Problem requirements:
In the material below, find every line containing the string "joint" and return it.

Source data:
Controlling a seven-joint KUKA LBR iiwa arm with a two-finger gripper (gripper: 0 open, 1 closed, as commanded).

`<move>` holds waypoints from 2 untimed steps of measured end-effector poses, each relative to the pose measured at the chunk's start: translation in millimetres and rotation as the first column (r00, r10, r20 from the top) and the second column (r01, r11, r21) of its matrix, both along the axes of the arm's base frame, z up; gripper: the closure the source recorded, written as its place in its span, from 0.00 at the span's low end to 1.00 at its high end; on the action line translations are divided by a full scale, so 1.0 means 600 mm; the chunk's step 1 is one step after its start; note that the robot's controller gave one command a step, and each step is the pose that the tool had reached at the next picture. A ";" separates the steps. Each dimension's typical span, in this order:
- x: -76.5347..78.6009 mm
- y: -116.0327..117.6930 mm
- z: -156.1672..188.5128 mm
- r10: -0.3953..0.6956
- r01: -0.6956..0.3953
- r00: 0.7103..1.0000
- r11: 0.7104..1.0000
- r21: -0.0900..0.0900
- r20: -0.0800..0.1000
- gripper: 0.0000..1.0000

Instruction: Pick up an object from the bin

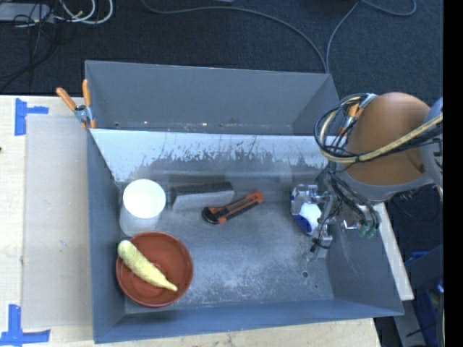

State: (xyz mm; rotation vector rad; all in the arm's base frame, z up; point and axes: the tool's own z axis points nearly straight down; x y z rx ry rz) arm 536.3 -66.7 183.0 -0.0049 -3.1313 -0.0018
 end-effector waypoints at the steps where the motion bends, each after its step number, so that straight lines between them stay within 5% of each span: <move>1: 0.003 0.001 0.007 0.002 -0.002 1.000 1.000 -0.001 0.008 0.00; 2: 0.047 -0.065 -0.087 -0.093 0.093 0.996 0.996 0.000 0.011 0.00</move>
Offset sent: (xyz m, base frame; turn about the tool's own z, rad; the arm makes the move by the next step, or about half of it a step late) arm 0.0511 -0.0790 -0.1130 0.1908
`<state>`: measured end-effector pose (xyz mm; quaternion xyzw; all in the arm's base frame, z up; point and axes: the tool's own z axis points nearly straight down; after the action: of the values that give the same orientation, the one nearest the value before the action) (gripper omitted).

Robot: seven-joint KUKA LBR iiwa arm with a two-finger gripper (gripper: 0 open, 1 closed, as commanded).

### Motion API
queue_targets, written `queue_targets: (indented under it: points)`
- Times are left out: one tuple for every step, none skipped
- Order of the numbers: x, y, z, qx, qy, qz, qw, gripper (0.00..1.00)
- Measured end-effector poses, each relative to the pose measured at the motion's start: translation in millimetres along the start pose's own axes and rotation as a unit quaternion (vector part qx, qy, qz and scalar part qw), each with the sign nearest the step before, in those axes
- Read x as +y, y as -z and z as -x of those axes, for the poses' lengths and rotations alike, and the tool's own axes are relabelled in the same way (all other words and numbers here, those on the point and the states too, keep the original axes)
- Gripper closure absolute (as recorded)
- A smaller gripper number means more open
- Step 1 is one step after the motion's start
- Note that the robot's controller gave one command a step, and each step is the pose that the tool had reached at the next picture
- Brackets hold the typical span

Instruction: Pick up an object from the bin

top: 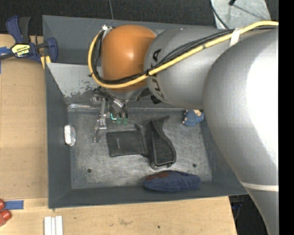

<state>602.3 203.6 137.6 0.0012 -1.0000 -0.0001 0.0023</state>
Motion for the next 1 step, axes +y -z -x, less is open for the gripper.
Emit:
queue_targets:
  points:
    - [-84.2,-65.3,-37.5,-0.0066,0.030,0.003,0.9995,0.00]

Written reply:
Controlling a seven-joint KUKA LBR iiwa arm with a two-finger gripper (gripper: 0 open, 1 closed, as commanded).
Robot: seven-joint KUKA LBR iiwa arm with a two-finger gripper (gripper: 0 open, 1 closed, as commanded).

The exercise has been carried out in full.